Transactions enter the system through JSON-RPC endpoints. The Base node exposes the standard Ethereum JSON-RPC API (`eth_sendRawTransaction`) plus Base-specific extensions.

**Relevant crates:**

- [`ingress-rpc-lib`](https://github.com/base/base/tree/main/crates/infra/ingress-rpc) -- in production deployments, an ingress proxy sits in front of the node. It handles rate limiting, authentication (via `base-jwt`), and request routing. The proxy forwards validated requests to the node's internal RPC server.
- [`base-reth-rpc-types`](https://github.com/base/base/tree/main/crates/shared/rpc-types) -- defines the request and response types for Base-specific RPC methods.

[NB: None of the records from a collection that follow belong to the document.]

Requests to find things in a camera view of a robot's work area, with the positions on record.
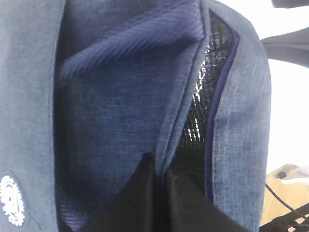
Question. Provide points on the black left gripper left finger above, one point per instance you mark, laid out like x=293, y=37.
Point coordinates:
x=132, y=210

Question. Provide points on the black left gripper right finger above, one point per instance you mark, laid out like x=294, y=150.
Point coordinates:
x=190, y=211

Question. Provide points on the dark blue lunch bag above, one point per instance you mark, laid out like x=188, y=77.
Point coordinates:
x=87, y=87

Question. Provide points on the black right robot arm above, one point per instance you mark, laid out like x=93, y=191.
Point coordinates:
x=292, y=47

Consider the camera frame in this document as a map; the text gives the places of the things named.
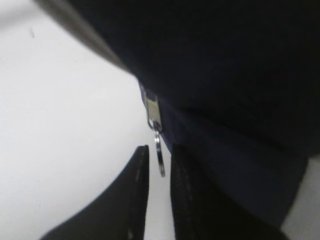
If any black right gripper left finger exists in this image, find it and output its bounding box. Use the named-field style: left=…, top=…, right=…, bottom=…
left=42, top=145, right=149, bottom=240

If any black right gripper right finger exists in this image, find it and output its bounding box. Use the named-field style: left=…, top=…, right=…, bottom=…
left=170, top=144, right=298, bottom=240

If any navy insulated lunch bag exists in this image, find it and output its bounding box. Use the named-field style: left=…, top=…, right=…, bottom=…
left=37, top=0, right=320, bottom=240

When the node receives `eth_sendRawTransaction`, it:

1. Decodes the RLP-encoded transaction bytes into a `BaseTxEnvelope` (defined in `base-primitives`).
2. Validates the signature, chain ID, and basic transaction fields.
3. Submits the transaction to the transaction pool.

For bundle submissions (used by MEV searchers), the `base-bundles` crate defines the `BaseBundle` type, which groups multiple transactions with ordering constraints and tip payments.

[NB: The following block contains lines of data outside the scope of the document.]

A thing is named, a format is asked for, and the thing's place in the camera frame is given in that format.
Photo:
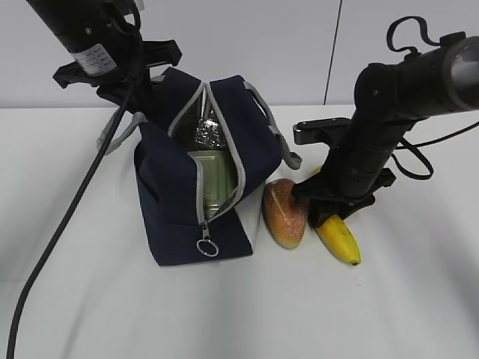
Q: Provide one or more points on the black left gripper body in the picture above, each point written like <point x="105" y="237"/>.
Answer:
<point x="138" y="76"/>

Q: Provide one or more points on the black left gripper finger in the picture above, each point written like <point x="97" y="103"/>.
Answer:
<point x="145" y="101"/>

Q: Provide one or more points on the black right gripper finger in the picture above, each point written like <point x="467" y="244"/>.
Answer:
<point x="300" y="193"/>
<point x="320" y="211"/>

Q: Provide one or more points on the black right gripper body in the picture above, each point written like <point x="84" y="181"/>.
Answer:
<point x="320" y="191"/>

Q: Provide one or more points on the yellow banana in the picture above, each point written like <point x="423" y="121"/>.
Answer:
<point x="336" y="236"/>

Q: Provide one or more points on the brown bread roll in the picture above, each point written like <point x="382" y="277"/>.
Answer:
<point x="285" y="218"/>

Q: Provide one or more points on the navy insulated lunch bag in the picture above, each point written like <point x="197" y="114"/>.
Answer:
<point x="227" y="114"/>

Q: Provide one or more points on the green lidded glass container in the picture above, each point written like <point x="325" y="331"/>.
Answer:
<point x="219" y="180"/>

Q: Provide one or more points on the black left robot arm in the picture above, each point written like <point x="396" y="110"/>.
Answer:
<point x="104" y="38"/>

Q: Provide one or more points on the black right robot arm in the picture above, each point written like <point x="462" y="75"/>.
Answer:
<point x="389" y="100"/>

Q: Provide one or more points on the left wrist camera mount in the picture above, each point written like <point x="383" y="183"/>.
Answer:
<point x="96" y="66"/>

## Stage 2: Transaction pool

The transaction pool holds pending transactions that are valid but not yet included in a block. Base uses Reth's built-in transaction pool with custom extensions.

**Relevant crates:**

- [`base-txpool-rpc`](https://github.com/base/base/tree/main/crates/shared/txpool-rpc) -- RPC methods for querying pool state (`txpool_content`, `txpool_status`, and Base-specific methods).
- [`base-txpool-tracing`](https://github.com/base/base/tree/main/crates/client/txpool-tracing) -- emits tracing events for transaction lifecycle (received, promoted, dropped, included). Useful for debugging and monitoring.
- [`base-access-lists`](https://github.com/base/base/tree/main/crates/shared/access-lists) -- access list generation. When a transaction declares storage slots it will touch, the pool can pre-validate these and the execution engine can optimize state loading.
- [`base-bundles`](https://github.com/base/base/tree/main/crates/shared/bundles) -- bundle handling logic. Bundles are stored separately from individual transactions and are evaluated atomically during payload building.

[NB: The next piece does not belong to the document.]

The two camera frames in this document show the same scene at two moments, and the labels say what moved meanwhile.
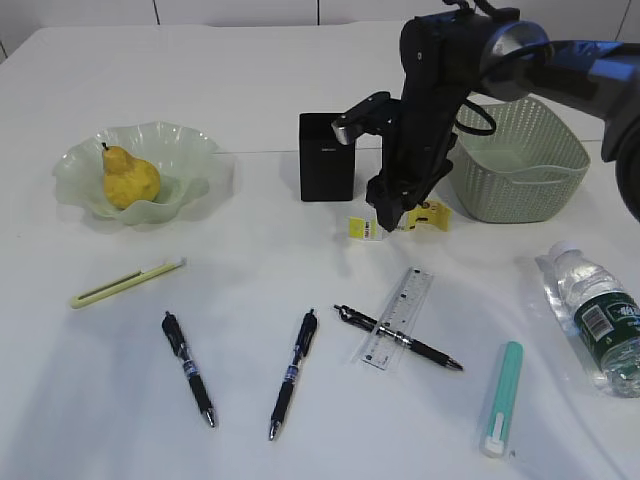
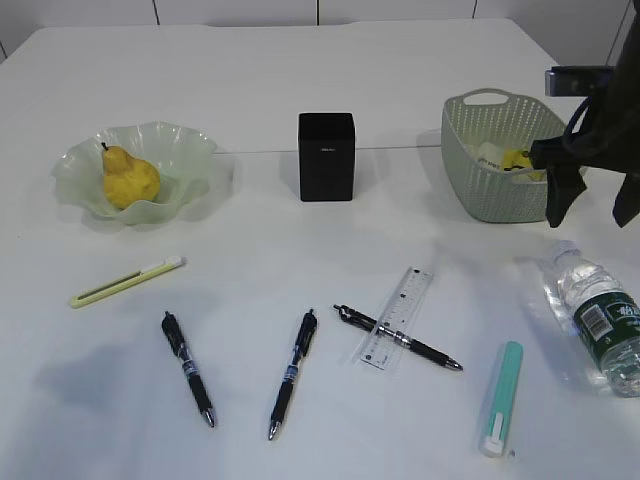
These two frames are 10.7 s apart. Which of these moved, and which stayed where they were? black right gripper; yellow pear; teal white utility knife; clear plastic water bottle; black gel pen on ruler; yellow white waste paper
Moved: yellow white waste paper; black right gripper
Stayed: teal white utility knife; black gel pen on ruler; clear plastic water bottle; yellow pear

The pool maintains several sub-pools:

- **Pending** -- transactions ready for immediate inclusion (correct nonce, sufficient balance).
- **Queued** -- transactions with future nonces, waiting for gaps to fill.
- **Basefee** -- transactions whose `maxFeePerGas` is below the current base fee. They become pending when the base fee drops.

Transactions are sorted by **effective tip** (the priority fee the builder would receive). The builder pulls from the pending pool in tip-descending order.

## Stage 3: Payload building

Payload building is the process of selecting transactions from the pool and assembling them into a candidate block. In Base, this happens in the builder, which operates on a configurable interval.

**Relevant crates:**

- [`base-builder-core`](https://github.com/base/base/tree/main/crates/builder/core) -- the main building loop. It:
  1. Receives a `PayloadAttributes` message from the consensus layer (via `engine_forkchoiceUpdated`). This message includes the parent block hash, timestamp, and any **deposit transactions** from L1.
  2. Pulls pending transactions from the pool, sorted by effective tip.
  3. Applies each transaction against the current state to check validity and compute gas used.
  4. Respects the block gas limit and any per-transaction gas limits.
  5. Optionally includes bundles, evaluating them atomically (all-or-nothing).
- [`base-engine-ext`](https://github.com/base/base/tree/main/crates/shared/engine-ext) -- Engine API extensions that carry additional payload attributes specific to Base (e.g., Flashblocks configuration, builder identity).

### Deposit transactions

Every L2 block begins with **deposit transactions** -- L1-to-L2 messages derived from L1 by the consensus layer. These are mandatory and always placed at the top of the block, before any user transactions. The builder does not select them from the pool; they are injected by the engine.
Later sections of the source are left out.